== Segment start ==

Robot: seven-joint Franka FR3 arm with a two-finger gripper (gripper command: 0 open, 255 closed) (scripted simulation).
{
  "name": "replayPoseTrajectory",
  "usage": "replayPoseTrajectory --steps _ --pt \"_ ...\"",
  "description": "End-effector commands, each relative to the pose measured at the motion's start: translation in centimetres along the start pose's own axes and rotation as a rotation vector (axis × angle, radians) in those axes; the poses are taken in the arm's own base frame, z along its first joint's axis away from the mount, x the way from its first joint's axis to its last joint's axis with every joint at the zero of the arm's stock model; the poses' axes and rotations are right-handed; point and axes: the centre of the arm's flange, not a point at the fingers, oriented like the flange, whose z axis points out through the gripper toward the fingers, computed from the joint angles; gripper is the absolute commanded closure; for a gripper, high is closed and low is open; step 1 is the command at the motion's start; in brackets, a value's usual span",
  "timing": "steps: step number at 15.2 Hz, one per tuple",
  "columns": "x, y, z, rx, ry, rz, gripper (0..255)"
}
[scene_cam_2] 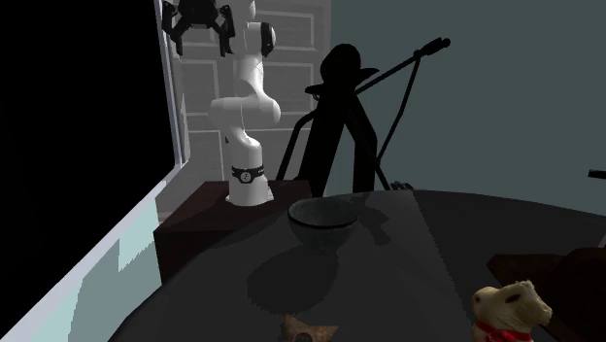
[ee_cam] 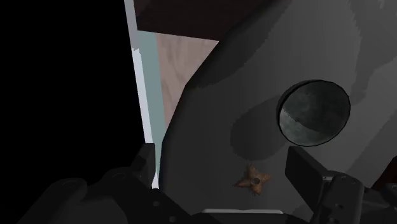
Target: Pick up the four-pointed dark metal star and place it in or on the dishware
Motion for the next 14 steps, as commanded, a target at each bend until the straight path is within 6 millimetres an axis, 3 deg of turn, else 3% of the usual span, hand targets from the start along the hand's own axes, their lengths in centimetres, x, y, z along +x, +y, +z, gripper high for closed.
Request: replayPoseTrajectory --steps 1,14 --pt "0.0 0.0 0.0 0.0 0.0 0.0 0" --pt "9.5 -7.1 12.7 -0.002 -0.026 0.128 0"
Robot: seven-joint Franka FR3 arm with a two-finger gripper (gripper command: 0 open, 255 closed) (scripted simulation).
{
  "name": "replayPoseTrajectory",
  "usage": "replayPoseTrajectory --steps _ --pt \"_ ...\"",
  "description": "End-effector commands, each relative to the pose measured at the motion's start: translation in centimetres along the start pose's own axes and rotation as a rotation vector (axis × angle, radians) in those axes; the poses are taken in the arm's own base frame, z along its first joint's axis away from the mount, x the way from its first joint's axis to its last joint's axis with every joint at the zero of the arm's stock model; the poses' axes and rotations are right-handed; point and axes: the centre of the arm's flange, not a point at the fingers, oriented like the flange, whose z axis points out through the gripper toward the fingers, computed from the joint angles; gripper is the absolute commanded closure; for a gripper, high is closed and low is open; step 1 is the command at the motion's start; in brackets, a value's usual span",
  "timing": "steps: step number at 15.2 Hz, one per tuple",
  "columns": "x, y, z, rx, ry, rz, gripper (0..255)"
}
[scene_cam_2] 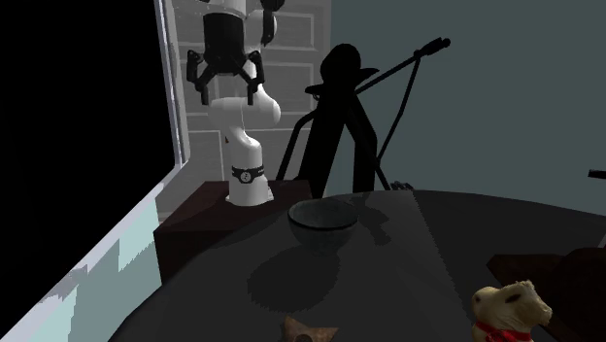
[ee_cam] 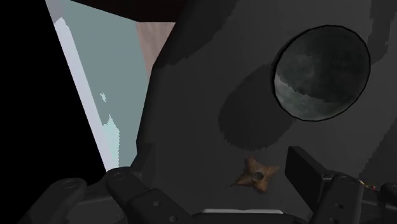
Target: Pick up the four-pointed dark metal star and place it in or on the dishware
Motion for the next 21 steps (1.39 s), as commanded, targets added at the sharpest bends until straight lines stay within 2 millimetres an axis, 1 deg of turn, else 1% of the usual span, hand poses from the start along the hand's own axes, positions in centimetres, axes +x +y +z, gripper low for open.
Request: replayPoseTrajectory --steps 1,11,21 --pt "1.5 -1.3 2.0 0.0 -0.003 0.021 0" --pt "8.9 -6.7 11.7 -0.001 -0.022 0.12 0" --pt "16.5 -11.3 21.7 -0.003 -0.042 0.219 0"
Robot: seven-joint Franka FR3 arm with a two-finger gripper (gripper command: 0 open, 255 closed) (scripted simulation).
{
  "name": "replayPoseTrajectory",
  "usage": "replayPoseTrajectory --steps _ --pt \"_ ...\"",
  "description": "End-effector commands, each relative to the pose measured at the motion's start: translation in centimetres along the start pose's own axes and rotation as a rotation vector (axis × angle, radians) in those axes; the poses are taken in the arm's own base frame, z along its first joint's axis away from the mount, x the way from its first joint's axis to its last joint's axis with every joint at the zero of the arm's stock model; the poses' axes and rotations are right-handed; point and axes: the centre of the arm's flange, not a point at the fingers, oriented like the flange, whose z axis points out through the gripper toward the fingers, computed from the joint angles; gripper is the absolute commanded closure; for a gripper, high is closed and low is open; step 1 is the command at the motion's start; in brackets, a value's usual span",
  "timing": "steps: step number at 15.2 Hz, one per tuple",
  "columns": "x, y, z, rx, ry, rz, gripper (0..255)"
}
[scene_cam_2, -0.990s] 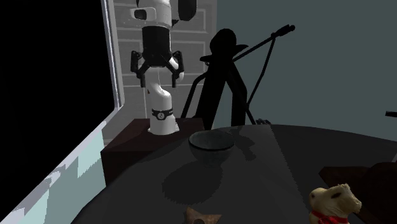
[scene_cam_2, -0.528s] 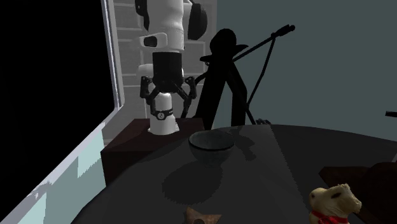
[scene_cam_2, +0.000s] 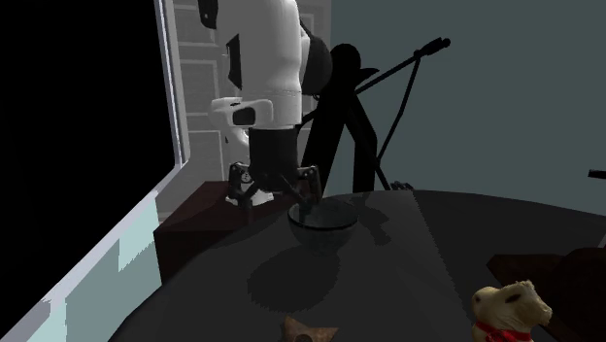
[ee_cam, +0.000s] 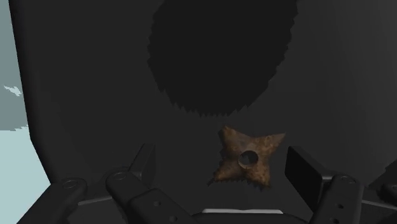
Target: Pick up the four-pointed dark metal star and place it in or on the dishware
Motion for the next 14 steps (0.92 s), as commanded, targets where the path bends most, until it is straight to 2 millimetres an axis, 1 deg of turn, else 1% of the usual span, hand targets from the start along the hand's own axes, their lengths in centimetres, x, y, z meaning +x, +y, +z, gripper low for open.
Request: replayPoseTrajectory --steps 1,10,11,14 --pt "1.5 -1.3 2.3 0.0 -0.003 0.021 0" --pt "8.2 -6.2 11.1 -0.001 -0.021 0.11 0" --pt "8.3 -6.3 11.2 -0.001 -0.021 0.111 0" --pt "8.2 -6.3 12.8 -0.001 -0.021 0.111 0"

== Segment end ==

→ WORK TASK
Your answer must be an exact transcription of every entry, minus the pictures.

→ ANSWER TO THIS TASK
Robot: seven-joint Franka FR3 arm with a two-finger gripper (gripper command: 0 open, 255 closed) (scripted simulation).
{
  "name": "replayPoseTrajectory",
  "usage": "replayPoseTrajectory --steps _ --pt \"_ ...\"",
  "description": "End-effector commands, each relative to the pose measured at the motion's start: translation in centimetres along the start pose's own axes and rotation as a rotation vector (axis × angle, radians) in those axes; the poses are taken in the arm's own base frame, z along its first joint's axis away from the mount, x the way from its first joint's axis to its last joint's axis with every joint at the zero of the arm's stock model; the poses' axes and rotations are right-handed; point and axes: the centre of the arm's flange, not a point at the fingers, oriented like the flange, whose z axis points out through the gripper toward the fingers, computed from the joint angles; gripper is the absolute commanded closure; for a gripper, high is closed and low is open; step 1 is the command at the motion's start; in brackets, a value's usual span",
  "timing": "steps: step number at 15.2 Hz, one per tuple",
  "columns": "x, y, z, rx, ry, rz, gripper (0..255)"
}
[scene_cam_2] 
[ee_cam] 
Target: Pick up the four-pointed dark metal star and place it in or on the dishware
Motion for the next 14 steps, as commanded, a target at each bend until the straight path is within 6 millimetres an axis, 3 deg of turn, else 3% of the usual span, hand targets from the start along the hand's own axes, their lengths in centimetres, x, y, z along +x, +y, +z, gripper high for closed.
Request: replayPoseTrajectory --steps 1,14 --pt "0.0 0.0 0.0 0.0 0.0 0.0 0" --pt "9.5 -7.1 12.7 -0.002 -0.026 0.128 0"
Robot: seven-joint Franka FR3 arm with a two-finger gripper (gripper command: 0 open, 255 closed) (scripted simulation).
{
  "name": "replayPoseTrajectory",
  "usage": "replayPoseTrajectory --steps _ --pt \"_ ...\"",
  "description": "End-effector commands, each relative to the pose measured at the motion's start: translation in centimetres along the start pose's own axes and rotation as a rotation vector (axis × angle, radians) in those axes; the poses are taken in the arm's own base frame, z along its first joint's axis away from the mount, x the way from its first joint's axis to its last joint's axis with every joint at the zero of the arm's stock model; the poses' axes and rotations are right-handed; point and axes: the centre of the arm's flange, not a point at the fingers, oriented like the flange, whose z axis points out through the gripper toward the fingers, computed from the joint angles; gripper is the absolute commanded closure; for a gripper, high is closed and low is open; step 1 is the command at the motion's start; in brackets, a value's usual span",
  "timing": "steps: step number at 15.2 Hz, one per tuple",
  "columns": "x, y, z, rx, ry, rz, gripper (0..255)"
}
[scene_cam_2] 
[ee_cam] 
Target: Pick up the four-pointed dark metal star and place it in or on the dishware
Motion for the next 21 steps (1.39 s), as commanded, targets added at the sharpest bends until straight lines stay within 2 millimetres an axis, 1 deg of turn, else 1% of the usual span, hand poses from the start along the hand's own axes, positions in centimetres, axes +x +y +z, gripper low for open.
Request: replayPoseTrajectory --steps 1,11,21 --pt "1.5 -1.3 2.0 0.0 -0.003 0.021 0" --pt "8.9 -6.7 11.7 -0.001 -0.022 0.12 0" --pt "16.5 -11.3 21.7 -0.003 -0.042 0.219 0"
Robot: seven-joint Franka FR3 arm with a two-finger gripper (gripper command: 0 open, 255 closed) (scripted simulation).
{
  "name": "replayPoseTrajectory",
  "usage": "replayPoseTrajectory --steps _ --pt \"_ ...\"",
  "description": "End-effector commands, each relative to the pose measured at the motion's start: translation in centimetres along the start pose's own axes and rotation as a rotation vector (axis × angle, radians) in those axes; the poses are taken in the arm's own base frame, z along its first joint's axis away from the mount, x the way from its first joint's axis to its last joint's axis with every joint at the zero of the arm's stock model; the poses' axes and rotations are right-handed; point and axes: the centre of the arm's flange, not a point at the fingers, oriented like the flange, whose z axis points out through the gripper toward the fingers, computed from the joint angles; gripper is the absolute commanded closure; for a gripper, high is closed and low is open; step 1 is the command at the motion's start; in brackets, a value's usual span",
  "timing": "steps: step number at 15.2 Hz, one per tuple",
  "columns": "x, y, z, rx, ry, rz, gripper (0..255)"
}
[scene_cam_2, -0.990s] 
[scene_cam_2, -0.528s] 
[scene_cam_2, +0.000s] 
[ee_cam, +0.000s] 
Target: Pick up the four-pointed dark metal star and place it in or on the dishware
Motion for the next 14 steps (0.92 s), as commanded, targets where the path bends most, until it is straight to 2 millimetres an axis, 1 deg of turn, else 1% of the usual span, hand targets from the start along the hand's own axes, their lengths in centimetres, x, y, z meaning +x, +y, +z, gripper low for open.
Request: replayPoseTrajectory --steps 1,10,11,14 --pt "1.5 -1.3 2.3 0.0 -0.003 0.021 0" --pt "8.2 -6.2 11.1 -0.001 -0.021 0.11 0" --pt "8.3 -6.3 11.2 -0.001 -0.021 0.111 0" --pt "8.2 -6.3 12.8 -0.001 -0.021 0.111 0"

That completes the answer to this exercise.